La seconda parte è aperta da uno struggente Adagio nel quale si riflette il ricordo della sua amata Otilie e dominata da quel senso di vuoto che si può provare solo dopo la morte di una persona cara e che qui si materializza con un efficace senso di sospensione che ci proietta con forza nel finale, il quinto movimento Adagio e Adagio maestoso, grande suggello di una composizione, che pur contenendo alcuni momenti di stanca, possiede innegabilmente degli spunti drammatici di grande effetto e pregnanza dovuti, soprattutto, alla densità lirica e malinconica della musica con una cantabilità di chiara ispirazione, poetica e musicale, mahleriana.

Altro elemento importante di questo concerto era la prova di Daniel Harding il direttore che ha raccolto l’eredità di Pappano che per lunghi anni ha condotto l’orchestra ceciliana, artista mitico per il pubblico romano che, sentendo certi umori del pubblico, è ritenuto quasi un osservato speciale. Ci sembra che il direttore inglese stia raggiungendo progressivamente un rapporto di stima e fiducia con il pubblico che gli permette di completare con successo questo processo di integrazione e confermare il livello di eccellenza artistica ottenuta con Pappano.
La direzione di Harding è risultata convincente in tutte e due le parti del concerto eseguito con il giusto piglio verdiano tutto ciò che proponeva la prima parte grazie anche alla prova dei cori come precedentemente anticipato. Una speciale menzione per l’esecuzione della sinfonia di Suk eseguita con sicurezza e determinazione, dimostrando estrema cura nei particolari e nella preparazione della difficile parte orchestrale che è risultata adeguatamente sfavillante ed attenta ai colori e ai ritmi specifici della composizione.

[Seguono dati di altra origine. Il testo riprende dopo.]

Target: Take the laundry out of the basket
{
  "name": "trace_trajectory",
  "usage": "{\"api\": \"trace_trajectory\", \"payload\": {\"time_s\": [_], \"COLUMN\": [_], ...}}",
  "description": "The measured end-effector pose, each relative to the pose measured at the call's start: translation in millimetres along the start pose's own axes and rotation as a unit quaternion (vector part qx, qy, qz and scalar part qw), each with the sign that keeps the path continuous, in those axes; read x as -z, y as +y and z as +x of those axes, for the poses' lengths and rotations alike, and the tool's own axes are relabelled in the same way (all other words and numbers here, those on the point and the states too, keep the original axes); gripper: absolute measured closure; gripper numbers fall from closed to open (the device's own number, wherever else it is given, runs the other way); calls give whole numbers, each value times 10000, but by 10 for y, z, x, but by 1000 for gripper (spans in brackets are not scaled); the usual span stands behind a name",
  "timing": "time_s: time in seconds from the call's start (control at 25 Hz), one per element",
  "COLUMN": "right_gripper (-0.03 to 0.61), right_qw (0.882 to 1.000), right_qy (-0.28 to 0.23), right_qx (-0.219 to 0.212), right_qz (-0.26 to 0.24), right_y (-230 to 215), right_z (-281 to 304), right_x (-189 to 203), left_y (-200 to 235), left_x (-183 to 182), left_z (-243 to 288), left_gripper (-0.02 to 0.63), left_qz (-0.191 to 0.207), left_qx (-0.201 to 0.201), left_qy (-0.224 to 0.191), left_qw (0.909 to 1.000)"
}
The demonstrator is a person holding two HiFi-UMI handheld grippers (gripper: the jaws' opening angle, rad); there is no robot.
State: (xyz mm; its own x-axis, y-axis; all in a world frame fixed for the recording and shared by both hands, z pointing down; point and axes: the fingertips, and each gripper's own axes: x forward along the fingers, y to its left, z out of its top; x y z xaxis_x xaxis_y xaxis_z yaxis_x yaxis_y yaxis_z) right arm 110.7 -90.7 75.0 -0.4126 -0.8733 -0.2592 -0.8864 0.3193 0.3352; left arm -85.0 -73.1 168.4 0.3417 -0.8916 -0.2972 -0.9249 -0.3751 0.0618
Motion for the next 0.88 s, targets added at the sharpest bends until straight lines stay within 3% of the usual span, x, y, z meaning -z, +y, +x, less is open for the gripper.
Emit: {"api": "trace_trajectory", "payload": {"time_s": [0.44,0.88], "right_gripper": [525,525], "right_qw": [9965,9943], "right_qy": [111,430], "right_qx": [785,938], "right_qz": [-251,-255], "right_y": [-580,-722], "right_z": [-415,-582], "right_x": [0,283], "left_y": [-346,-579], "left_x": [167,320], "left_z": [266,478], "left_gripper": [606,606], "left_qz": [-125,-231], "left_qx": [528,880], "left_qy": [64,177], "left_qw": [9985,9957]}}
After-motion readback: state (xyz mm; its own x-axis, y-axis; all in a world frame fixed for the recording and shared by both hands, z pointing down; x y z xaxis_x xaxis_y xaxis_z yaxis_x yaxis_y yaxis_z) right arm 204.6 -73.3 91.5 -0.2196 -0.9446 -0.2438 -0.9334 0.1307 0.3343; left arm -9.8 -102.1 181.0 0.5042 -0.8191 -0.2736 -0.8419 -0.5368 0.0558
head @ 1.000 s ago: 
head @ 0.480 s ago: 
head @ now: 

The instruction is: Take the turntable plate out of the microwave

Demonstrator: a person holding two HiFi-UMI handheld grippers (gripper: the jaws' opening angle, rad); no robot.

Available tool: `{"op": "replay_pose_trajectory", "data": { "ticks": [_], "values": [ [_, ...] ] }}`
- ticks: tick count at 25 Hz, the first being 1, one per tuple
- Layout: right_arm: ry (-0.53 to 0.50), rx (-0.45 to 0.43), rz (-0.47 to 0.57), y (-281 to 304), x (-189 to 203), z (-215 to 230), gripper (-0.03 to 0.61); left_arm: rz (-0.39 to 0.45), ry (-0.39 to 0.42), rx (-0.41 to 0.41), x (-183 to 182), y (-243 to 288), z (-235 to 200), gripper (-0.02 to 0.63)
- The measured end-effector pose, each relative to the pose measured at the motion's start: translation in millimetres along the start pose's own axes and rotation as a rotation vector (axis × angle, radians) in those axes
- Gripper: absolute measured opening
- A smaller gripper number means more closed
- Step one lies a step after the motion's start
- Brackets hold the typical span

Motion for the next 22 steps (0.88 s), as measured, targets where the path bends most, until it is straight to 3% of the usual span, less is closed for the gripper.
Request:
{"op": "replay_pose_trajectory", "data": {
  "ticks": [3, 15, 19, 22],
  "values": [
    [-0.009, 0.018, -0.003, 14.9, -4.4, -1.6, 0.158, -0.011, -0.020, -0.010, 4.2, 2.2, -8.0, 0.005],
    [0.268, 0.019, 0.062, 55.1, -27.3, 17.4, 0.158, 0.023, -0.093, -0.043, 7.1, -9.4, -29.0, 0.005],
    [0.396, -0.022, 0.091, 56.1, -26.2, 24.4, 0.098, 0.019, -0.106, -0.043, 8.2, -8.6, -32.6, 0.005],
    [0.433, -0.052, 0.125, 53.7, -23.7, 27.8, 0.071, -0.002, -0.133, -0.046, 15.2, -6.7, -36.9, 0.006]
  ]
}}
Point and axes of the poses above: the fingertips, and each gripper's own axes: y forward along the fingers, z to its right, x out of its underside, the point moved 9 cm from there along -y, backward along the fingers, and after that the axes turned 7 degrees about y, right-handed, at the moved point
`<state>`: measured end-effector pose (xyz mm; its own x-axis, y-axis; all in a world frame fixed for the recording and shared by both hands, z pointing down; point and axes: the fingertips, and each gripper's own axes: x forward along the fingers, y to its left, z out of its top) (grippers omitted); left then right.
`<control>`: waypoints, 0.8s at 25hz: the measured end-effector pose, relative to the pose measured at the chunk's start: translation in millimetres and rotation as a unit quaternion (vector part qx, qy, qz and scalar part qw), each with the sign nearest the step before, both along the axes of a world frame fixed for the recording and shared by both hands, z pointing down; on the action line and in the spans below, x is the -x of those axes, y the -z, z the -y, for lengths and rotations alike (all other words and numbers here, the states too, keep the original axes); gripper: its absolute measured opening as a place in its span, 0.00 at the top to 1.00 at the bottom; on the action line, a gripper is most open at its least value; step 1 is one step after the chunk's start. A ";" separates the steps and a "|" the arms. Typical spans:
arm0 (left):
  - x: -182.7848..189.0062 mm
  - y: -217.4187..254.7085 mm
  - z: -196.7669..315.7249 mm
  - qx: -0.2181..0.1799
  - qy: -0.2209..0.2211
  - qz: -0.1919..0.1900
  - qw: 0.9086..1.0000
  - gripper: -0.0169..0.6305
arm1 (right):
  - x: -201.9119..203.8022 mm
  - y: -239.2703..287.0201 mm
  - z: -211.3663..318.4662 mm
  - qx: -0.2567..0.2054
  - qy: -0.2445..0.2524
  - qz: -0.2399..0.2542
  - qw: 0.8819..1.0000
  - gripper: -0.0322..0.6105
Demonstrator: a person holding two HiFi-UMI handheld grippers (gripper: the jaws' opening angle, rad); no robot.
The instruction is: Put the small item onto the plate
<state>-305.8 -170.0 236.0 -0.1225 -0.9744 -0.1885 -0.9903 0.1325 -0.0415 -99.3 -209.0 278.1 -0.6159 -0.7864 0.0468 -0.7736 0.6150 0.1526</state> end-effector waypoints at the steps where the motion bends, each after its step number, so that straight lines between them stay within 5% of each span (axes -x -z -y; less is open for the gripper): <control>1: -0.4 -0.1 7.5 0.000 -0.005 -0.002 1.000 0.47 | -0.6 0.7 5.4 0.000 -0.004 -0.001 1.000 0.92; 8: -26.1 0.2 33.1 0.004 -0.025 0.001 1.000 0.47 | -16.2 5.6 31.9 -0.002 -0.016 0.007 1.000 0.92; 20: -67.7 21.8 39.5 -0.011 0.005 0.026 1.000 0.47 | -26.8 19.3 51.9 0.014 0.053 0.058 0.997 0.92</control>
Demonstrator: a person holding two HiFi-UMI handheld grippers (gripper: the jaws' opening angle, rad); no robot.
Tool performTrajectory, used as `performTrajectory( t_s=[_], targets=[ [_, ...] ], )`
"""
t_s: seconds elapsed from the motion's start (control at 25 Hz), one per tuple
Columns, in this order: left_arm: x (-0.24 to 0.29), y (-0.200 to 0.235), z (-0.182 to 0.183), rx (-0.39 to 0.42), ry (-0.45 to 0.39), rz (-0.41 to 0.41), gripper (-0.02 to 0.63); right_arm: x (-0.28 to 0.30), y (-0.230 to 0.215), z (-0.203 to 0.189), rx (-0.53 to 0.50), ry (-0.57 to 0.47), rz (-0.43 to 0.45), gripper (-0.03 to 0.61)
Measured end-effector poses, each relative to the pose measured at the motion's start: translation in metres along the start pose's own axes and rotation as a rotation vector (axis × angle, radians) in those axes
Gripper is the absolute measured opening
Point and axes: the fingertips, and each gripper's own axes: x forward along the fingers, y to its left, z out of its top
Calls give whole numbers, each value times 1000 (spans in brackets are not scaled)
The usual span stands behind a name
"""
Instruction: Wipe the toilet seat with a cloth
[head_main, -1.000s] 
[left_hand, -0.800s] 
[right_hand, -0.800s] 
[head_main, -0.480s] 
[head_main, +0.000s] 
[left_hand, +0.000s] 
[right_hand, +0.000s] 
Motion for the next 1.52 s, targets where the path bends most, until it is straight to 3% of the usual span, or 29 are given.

Al termine del concerto (recita del 22 marzo) Harding è stato salutato da diverse ovazioni non solo da parte del numeroso pubblico convenuto alla Sala Santa Cecilia ma, anche, da parte dei membri della stessa orchestra che l’ha salutato con una ovazione dedicata. Una esecuzione dimostratasi di grande valenza per un programma tanto interessante quanto inusuale. Un successo che ha coinvolto anche tutta l’Orchestra dell’Accademia Nazionale di Santa Cecilia che ancora una volta ha mostrato e confermato gli ottimi livelli raggiunti.